A revocable living trust is an estate planning tool that is used to decide who will receive your property after you die. Many living trusts are revocable meaning you can change them when your wishes change or as your circumstances do. Revocable living trusts are considered living because you make these legal requests during your lifetime. This is known as inter vivos by lawyers.
They are often used in order to avoid probate court. This is a court-supervised process that finalizes a person’s estate. They can be time consuming and expensive as well as burdensome to a grieving family. The property left through a living trust can be passed to beneficiaries without the need for probate.
About the Legal Document
This written legal document is signed by the trust maker as well as the notary. The document itself must list all the property within the trust, a trustee as well as a name for each piece of property. The successor’s trustee will take over the process after the trust maker passes on.

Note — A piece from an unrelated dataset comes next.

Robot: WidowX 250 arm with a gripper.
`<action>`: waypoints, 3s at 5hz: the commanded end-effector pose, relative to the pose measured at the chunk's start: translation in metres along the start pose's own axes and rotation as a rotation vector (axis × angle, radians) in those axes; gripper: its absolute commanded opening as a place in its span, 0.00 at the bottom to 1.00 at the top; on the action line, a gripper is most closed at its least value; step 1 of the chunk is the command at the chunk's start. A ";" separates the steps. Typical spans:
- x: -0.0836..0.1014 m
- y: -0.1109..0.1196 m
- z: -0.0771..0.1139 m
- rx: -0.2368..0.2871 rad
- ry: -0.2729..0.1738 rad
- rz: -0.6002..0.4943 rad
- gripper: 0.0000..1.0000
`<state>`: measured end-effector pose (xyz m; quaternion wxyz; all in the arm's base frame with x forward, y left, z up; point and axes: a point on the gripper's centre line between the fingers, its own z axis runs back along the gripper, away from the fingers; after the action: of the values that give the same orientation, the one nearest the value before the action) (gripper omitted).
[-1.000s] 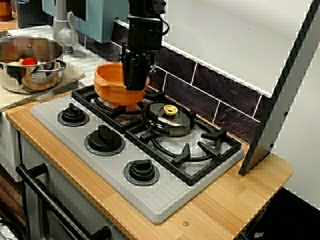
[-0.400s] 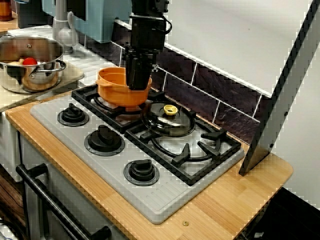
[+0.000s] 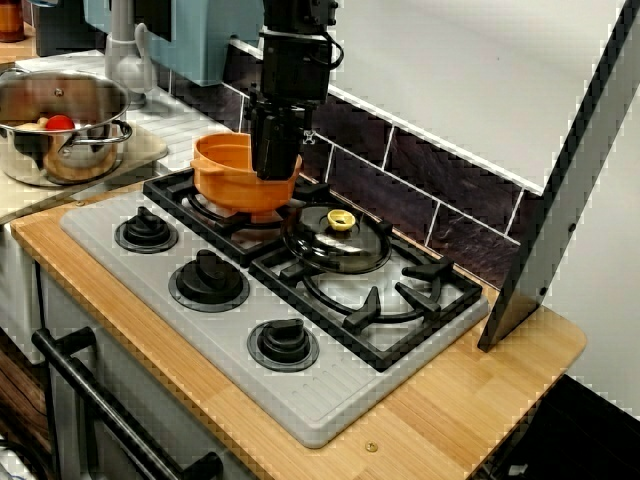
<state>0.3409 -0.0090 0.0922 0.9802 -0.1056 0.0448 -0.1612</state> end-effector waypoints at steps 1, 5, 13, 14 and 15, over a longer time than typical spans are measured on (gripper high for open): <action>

After the document is made, the trust maker must transfer any property that he wants covered by the trust directly into the trust. For many things, this will require listing property within the document. Titled property such as real estate must be retitled into the name of the trust for this document to be legally-binding. This is usually not difficult, but must be done correct or the titled property mentioned could end up in probate court anyways.
In a trust and not a will, you can avoid probate court, avoid a conservatorship, keep the document private after someone’s death and reduce the chances of a court dispute. A will and not a trust can name guardians for children, name managers for the children’s property, name an executor (trustee in case of a revocable living trust) and tell how debts or taxes should be paid.